# # CLEANING TEXTS USING REGEX AND NLTK  

The most important step when working with textual data is data cleaning, as you can't just go from source text to fitting a machine learning ou deep learning model. 
In fact, cleaning texts can be a very difficult task and there are several ways you can do this. On this notebook are some functions from the ***re*** (regular expression) and ***nltk*** (natural language toolkit) libraries that you can use to clear textual data. 

We will use the "Real/Fake Job Posting Prediction" dataset available on kaggle. You can check details of this dataset on the link: [https://www.kaggle.com/shivamb/real-or-fake-fake-jobposting-prediction]. 

This dataset will also be available in this repository, in the "datasets" folder. 

In [1]:
#LET´S START BY IMPORTING THE NECESSARY LIBRARIES 
import pandas as pd 
import numpy as np 
import re 
import nltk 
import string
from nltk.corpus import stopwords

nltk.download('stopwords')

[nltk_data] Downloading package stopwords to
[nltk_data]     C:\Users\luizh\AppData\Roaming\nltk_data...
[nltk_data]   Package stopwords is already up-to-date!


True

In [32]:
#IMPORT AND SELECT JOB DESCRIPTIONS  
df = pd.read_csv("./datasets/fake_job_postings.csv") 

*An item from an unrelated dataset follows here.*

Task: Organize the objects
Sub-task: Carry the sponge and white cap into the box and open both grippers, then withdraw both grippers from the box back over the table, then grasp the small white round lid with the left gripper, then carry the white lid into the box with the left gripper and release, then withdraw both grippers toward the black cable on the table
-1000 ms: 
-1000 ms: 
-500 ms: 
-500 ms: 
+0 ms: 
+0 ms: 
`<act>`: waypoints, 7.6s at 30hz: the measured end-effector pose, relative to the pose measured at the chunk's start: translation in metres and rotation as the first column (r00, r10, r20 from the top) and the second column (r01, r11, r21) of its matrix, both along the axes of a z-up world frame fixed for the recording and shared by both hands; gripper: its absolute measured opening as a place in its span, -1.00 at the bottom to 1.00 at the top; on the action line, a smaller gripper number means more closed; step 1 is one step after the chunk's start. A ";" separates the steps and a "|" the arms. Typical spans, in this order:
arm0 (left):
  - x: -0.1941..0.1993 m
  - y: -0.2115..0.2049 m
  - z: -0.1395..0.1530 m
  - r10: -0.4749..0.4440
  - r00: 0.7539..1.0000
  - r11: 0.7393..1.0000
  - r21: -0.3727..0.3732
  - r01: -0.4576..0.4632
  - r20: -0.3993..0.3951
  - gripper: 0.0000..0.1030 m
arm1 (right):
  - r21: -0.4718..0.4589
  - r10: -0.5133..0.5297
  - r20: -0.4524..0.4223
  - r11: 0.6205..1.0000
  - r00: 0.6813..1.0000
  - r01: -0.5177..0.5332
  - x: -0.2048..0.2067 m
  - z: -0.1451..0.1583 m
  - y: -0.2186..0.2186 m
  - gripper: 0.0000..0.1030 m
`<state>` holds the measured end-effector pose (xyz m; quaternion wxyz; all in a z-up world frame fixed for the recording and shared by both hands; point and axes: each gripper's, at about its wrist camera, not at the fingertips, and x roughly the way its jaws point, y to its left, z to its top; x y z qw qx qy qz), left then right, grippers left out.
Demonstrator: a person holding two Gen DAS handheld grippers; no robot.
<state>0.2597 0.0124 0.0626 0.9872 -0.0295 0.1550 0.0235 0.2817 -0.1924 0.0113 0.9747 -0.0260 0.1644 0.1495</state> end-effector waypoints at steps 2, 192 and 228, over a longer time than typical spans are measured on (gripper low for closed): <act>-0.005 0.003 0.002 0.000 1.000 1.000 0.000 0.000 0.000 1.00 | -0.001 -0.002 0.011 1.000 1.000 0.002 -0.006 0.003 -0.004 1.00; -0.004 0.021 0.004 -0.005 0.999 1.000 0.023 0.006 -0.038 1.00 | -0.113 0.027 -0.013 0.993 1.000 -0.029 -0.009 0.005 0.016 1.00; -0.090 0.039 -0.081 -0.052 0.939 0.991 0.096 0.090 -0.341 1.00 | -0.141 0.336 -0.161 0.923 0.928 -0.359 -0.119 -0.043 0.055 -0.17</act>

texts = df.description.astype('str')

In [16]:
#HERE IS AN EXAMPLE WHERE WE CAN SEE THAT THE TEXTS HAVE SEVERAL CHARACTERS THAT CAN INTERFERE IN A CLASSIFICATION MODEL
print(texts.iloc[1])

Organised - Focused - Vibrant - Awesome!Do you have a passion for customer service? Slick typing skills? Maybe Account Management? ...And think administration is cooler than a polar bear on a jetski? Then we need to hear you! We are the Cloud Video Production Service and opperating on a glodal level. Yeah, it's pretty cool. Serious about delivering a world class product and excellent customer service.Our rapidly expanding business is looking for a talented Project Manager to manage the successful delivery of video projects, manage client communications and drive the production process. Work with some of the coolest brands on the planet and learn from a global team that are representing NZ is a huge way!We are entering the next growth stage of our business and growing quickly internationally.  Therefore, the position is bursting with opportunity for the right person entering the business at the right time. 90 Seconds, the worlds Cloud Video Production Service - http://90#URL_fbe6559afac

In [33]:
#Now, let's start processing this data. 
#First, let's start by removing links present in the data. For that, 
# let's create the folowwing function:
def remove_url(text):
    comp = re.compile(r'https?://\S+|www\.\S+')
    return comp.sub(r'', text)

#Now, let's apply to the data 
texts = texts.map(lambda text: remove_url(text)) 

#Let's create another example, remove html and extra spaces in texts
def spaces_html(text):
    #It is possible to use the sub function directly, without using the compile function
    text = re.sub(r'<.*?>', '', text) 
    text = re.sub(r"\s+", " ", text).strip()
    
    return text
#Applying to the data
texts = texts.map(lambda text: spaces_html(text))

In [27]:
#Show a text of the data 
print(texts.iloc[1])

#We can see that it's much better, right?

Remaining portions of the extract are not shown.